The result is a slow piece of shit, that looks like a circus tent🎪

@anthropy fancy doesn't have to be slow if you're not obsessive about doing work with as few devs as possible and keep a real UX team

but nah instead of quality they would rather have layoffs

@anthropy
You always can stop using your dogshit programs and go to Linux terminal. It's fast as lightning)
@grbit one does not exclude the other.
@anthropy I like fancy, but not at the expense of function
@anthropy what i think developers get wrong is that more often than not users do not give two shits how fancy or chic the software is, they just want to get the thing done
like i've seen people using truly disgusting looking software but the difference is it's fast and doesn't pretend to be the next big thing
i also turn off animations everywhere and have never looked back
@winter @anthropy also, they forget that looking good and being usable/accessible are different categories, and making it look *shiny* is not a replacement for those
@anthropy An important part of making fast programs is local-first design. It's just not possible to make a program fast if it has to query a remote server every two seconds to function. Too bad most companies seem to ignore this.

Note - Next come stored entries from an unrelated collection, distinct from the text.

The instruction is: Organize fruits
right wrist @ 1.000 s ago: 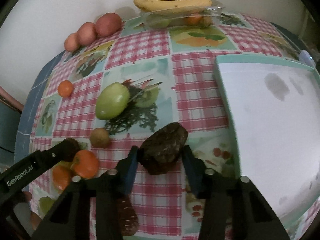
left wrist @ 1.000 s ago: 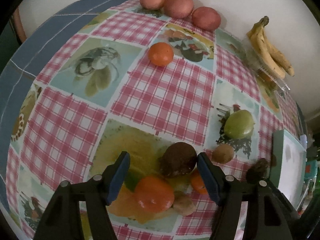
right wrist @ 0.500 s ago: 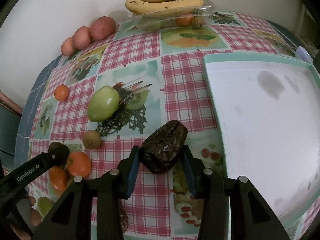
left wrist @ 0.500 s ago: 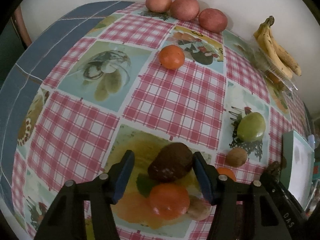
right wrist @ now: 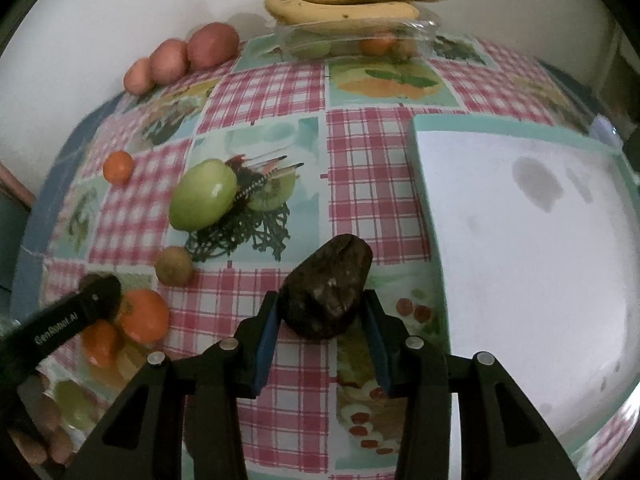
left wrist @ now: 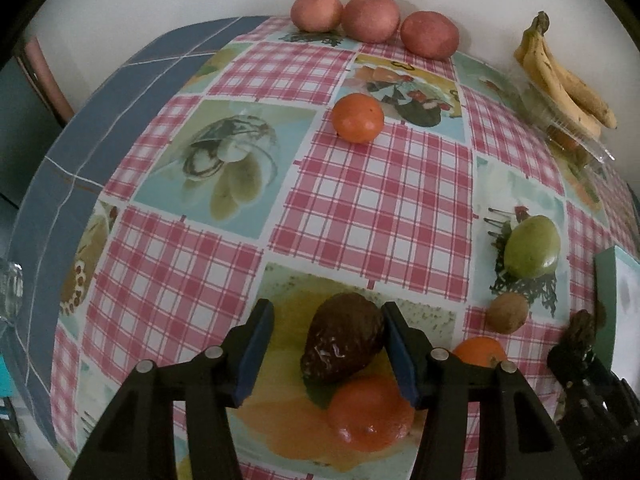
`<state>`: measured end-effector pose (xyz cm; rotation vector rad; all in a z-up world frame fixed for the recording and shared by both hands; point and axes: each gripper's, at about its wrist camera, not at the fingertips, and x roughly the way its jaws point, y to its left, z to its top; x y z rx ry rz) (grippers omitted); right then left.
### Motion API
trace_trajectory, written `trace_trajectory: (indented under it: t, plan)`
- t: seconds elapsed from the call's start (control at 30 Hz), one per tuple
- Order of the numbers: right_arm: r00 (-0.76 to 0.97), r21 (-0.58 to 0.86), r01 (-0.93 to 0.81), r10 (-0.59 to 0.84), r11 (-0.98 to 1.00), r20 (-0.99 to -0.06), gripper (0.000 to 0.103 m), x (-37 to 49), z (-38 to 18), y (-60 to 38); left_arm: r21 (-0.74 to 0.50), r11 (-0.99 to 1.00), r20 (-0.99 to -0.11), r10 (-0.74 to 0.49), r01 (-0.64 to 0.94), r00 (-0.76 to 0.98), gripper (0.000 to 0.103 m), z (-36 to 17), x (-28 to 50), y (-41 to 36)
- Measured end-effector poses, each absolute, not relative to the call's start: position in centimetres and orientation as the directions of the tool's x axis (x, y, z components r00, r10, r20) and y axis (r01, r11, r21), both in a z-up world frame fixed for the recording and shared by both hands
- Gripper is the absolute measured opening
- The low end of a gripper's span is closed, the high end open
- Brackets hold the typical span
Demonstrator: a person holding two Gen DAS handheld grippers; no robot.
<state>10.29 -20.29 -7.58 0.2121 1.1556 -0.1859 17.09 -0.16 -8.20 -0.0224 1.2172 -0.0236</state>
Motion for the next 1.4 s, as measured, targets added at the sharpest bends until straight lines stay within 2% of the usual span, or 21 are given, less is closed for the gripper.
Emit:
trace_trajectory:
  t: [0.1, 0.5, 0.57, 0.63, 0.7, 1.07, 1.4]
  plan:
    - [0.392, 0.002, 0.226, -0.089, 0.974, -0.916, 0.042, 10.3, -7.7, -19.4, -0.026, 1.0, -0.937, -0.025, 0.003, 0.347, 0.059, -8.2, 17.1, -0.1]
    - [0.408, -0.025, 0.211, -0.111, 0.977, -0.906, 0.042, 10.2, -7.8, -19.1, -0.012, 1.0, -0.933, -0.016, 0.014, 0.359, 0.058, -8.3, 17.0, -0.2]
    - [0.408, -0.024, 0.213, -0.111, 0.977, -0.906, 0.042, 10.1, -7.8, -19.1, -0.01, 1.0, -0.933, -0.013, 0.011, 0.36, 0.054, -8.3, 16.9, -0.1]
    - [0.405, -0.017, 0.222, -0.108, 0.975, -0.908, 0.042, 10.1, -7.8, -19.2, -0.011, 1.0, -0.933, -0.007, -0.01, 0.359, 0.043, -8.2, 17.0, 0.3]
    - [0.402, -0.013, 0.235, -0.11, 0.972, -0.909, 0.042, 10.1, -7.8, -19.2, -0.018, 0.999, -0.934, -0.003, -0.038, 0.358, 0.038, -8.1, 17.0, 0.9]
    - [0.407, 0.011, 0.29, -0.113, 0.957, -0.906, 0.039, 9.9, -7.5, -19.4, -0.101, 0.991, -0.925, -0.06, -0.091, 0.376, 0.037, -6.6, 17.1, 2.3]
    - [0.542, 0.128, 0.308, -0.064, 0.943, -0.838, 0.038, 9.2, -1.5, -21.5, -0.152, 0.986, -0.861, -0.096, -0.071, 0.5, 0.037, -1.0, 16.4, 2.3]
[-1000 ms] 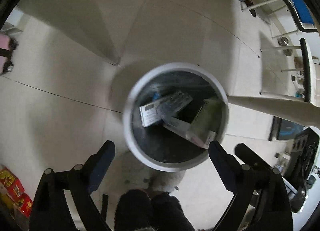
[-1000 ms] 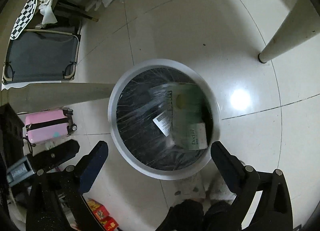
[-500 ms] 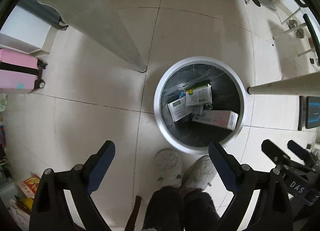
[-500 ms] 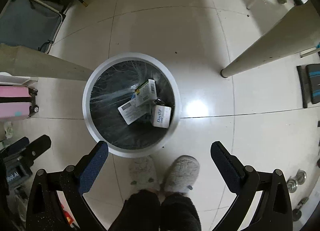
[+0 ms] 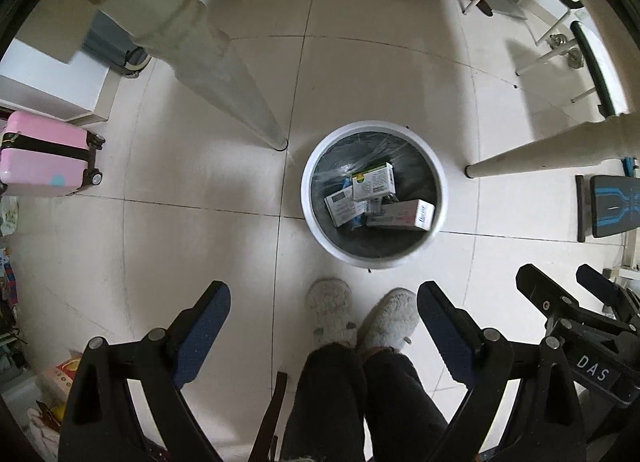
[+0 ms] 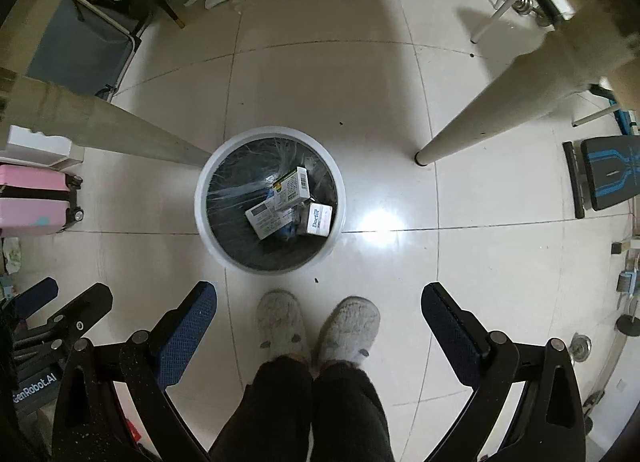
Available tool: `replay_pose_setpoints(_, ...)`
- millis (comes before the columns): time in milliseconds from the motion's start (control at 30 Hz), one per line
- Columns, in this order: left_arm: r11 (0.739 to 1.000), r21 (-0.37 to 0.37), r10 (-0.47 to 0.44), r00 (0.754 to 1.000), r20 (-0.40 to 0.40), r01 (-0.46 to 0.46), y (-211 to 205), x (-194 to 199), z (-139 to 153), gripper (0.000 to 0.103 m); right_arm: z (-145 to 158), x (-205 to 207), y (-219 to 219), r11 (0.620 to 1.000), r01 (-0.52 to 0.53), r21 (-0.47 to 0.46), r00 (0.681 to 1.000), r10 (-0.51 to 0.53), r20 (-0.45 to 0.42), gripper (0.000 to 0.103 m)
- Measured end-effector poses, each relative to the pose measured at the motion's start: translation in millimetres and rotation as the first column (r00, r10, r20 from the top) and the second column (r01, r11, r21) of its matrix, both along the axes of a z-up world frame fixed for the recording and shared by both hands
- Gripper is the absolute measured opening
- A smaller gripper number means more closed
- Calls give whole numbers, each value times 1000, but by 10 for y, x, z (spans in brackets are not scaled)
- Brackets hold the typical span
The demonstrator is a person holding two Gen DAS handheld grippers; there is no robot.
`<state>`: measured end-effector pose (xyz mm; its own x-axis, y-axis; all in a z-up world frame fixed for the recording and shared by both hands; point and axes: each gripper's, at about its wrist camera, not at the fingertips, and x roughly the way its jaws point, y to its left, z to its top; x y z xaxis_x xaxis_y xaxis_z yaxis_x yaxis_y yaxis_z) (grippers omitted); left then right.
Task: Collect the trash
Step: 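Move both tools back over the table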
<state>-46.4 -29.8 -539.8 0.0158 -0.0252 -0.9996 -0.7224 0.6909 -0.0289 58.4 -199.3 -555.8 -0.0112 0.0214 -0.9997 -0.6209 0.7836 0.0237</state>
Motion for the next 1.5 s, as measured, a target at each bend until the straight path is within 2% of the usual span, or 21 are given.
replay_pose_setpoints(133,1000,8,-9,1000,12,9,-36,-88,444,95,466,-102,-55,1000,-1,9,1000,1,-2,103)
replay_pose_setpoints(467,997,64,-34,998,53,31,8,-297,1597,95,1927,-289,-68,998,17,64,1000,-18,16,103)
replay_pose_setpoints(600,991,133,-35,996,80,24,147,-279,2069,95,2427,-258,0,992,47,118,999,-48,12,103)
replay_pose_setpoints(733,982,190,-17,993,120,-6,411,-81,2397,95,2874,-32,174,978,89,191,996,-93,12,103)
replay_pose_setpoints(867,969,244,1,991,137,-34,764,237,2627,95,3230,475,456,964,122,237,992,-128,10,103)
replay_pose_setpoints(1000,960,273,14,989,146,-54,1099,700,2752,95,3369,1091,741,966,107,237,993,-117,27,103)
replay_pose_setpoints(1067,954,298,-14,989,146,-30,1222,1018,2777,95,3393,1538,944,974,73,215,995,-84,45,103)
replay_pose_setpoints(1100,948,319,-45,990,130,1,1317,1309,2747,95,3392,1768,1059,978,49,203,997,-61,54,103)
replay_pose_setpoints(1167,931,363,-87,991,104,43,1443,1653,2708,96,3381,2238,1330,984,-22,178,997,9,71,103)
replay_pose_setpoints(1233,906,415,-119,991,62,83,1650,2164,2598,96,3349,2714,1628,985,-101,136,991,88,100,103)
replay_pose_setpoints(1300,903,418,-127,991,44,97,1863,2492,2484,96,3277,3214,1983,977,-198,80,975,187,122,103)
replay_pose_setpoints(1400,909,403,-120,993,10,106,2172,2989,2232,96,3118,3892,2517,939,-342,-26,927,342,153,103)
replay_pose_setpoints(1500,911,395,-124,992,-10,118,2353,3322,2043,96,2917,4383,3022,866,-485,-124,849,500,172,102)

I have seen people use computers fast, except in all cases it was some kind of specialized software and no mice. Mostly in retail.

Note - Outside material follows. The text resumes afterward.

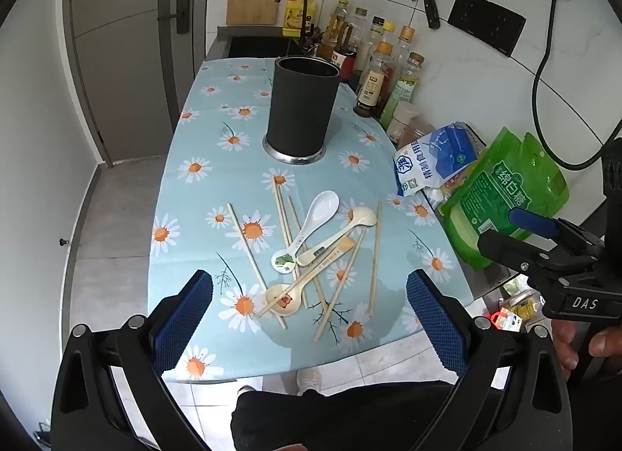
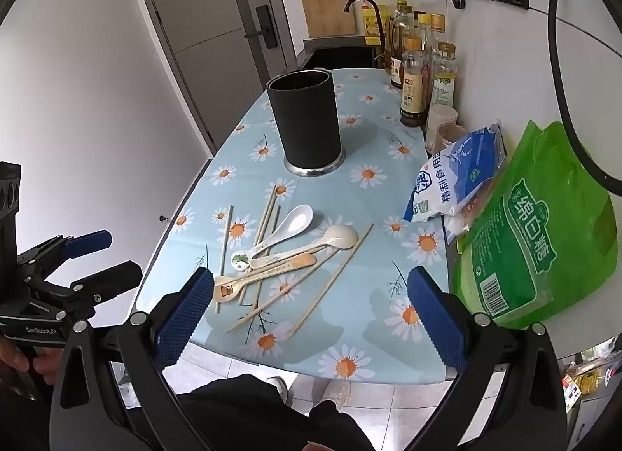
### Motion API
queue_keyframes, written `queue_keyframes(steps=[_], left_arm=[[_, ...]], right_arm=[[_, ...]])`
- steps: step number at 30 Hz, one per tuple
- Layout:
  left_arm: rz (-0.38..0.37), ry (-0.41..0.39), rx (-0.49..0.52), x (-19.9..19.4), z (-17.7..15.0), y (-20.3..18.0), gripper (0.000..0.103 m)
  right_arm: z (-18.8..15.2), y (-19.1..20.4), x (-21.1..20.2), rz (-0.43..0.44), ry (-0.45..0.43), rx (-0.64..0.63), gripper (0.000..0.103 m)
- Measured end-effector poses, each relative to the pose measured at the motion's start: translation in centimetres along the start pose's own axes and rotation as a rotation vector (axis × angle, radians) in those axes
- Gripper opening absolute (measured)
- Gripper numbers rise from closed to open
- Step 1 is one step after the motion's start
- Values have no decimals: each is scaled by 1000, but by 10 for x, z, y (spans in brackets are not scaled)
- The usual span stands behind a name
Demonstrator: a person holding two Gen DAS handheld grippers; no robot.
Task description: Organize utensils
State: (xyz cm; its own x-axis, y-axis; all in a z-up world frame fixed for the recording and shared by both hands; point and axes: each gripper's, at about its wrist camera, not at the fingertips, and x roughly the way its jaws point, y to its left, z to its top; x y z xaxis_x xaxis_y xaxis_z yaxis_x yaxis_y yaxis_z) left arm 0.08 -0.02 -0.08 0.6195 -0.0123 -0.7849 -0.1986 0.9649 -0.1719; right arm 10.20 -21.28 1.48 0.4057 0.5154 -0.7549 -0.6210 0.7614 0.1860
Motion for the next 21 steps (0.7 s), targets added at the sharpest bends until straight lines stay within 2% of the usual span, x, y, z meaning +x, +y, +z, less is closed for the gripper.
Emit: queue_keyframes(steps=[2,21], left_arm=[[3,-2,7,0,0,-1,97],[19,9,9,4,-6,0,97]], right_arm=[[1,-1,1,-6,19,-1,99],[1,0,2,6,11,-3,99]])
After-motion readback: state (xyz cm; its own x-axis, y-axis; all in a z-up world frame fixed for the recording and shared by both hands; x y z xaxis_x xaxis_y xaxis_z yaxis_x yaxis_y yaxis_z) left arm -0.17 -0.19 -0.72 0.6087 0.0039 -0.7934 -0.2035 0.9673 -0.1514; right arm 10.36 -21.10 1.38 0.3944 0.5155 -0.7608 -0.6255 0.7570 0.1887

One example stuck in my head in particular is the information system in a chain of hardware stores in my city. The thing runs in text mode and is fully controllable with a keyboard. It must be fast-usable because there's no feedback required at all — after you've used this system for a while, you develop a mental model of its states and how it transitions between them. You don't need to constantly look at the screen to make sure the program is in the state you expect. You just enter the sequence of keystrokes that are required to get it from its current state to your desired one, without paying attention to the intermediate states.

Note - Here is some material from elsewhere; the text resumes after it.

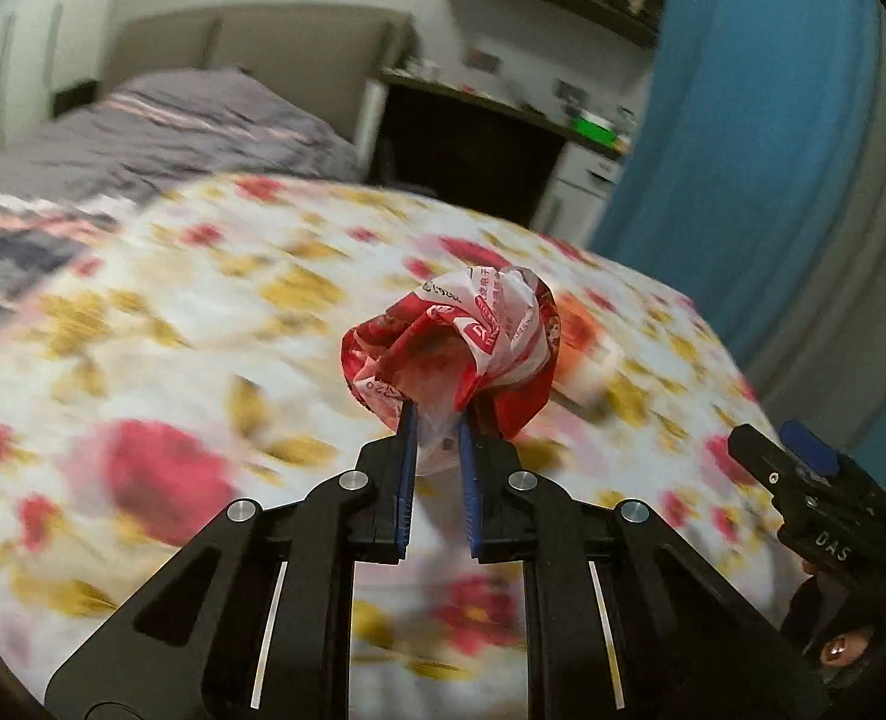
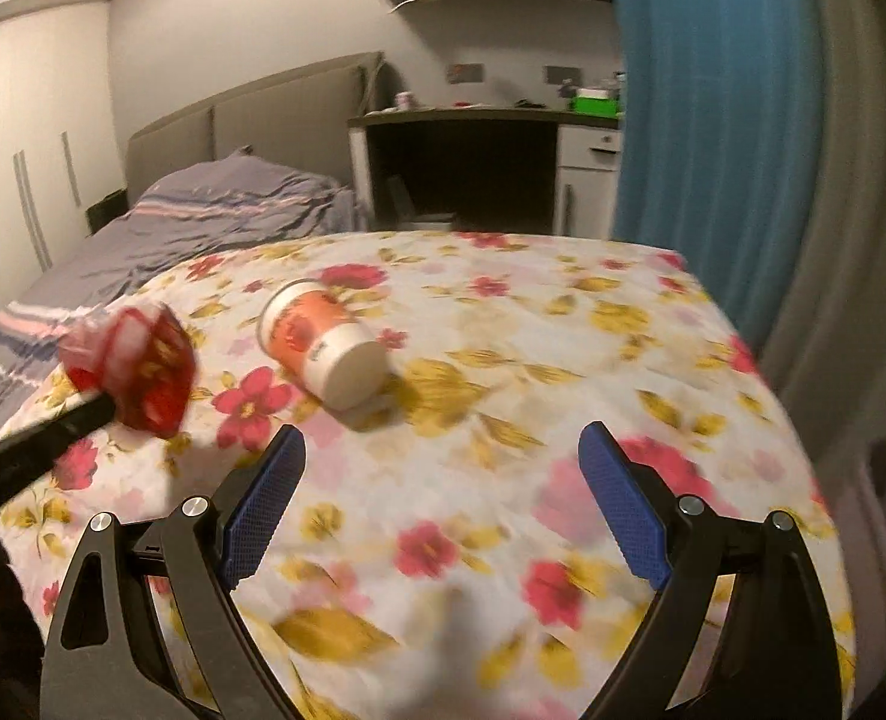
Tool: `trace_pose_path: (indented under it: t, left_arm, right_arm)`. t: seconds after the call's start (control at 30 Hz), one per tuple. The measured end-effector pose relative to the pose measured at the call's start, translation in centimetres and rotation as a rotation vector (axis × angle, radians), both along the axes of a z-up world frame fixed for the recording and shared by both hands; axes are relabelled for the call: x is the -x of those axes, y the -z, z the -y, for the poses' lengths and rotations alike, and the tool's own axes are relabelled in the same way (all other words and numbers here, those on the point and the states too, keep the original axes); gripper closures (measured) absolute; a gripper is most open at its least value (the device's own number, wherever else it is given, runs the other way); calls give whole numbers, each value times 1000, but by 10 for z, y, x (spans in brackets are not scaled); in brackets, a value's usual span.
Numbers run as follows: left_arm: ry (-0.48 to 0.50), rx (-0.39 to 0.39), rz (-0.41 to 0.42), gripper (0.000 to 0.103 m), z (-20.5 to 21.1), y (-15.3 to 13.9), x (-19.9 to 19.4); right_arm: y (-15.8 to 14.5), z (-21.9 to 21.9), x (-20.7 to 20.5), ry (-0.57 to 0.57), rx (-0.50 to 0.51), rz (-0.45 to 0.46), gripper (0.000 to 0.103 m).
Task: Collect trash
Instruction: 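Grasp the last red bag with the left tool while the right tool grasps the orange cup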
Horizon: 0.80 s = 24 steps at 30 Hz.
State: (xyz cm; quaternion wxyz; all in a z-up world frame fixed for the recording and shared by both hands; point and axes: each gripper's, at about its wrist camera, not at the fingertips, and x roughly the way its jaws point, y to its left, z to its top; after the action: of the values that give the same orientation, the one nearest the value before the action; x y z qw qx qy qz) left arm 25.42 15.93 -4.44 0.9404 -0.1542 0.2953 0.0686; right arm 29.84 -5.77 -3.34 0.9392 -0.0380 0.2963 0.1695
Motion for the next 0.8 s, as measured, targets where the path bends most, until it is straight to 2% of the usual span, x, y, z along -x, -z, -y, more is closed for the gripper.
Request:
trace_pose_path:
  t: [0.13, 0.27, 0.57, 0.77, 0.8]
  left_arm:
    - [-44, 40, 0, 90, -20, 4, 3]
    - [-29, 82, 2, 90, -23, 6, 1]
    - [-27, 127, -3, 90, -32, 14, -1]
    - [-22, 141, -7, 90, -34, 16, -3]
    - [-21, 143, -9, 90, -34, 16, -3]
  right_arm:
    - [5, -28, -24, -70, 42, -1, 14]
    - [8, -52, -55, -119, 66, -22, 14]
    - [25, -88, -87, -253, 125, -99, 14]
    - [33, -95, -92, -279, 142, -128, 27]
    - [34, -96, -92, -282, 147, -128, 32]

Various kinds of forms work like that too. You build a mental model of the form and then you tab through the fields without looking at the screen.

And POS systems. Cashiers and waiters are often extremely fast at ringing up orders. It's often touchscreens these days but muscle memory works with touchscreens too.

@anthropy @a1ba A lot of those videos involve RTOSes.

I also don't make any of my software like that unless I'm paid to mutilate it in such a way.

@anthropy I had never really consciously noticed this, but I think this is one of the main reasons why some people (myself included) tend to prefer CLI applications. It just feels so damn satisfying when the software you're using can move as quickly as you can type, and I wasn't really sure how to describe what makes it so nice until now.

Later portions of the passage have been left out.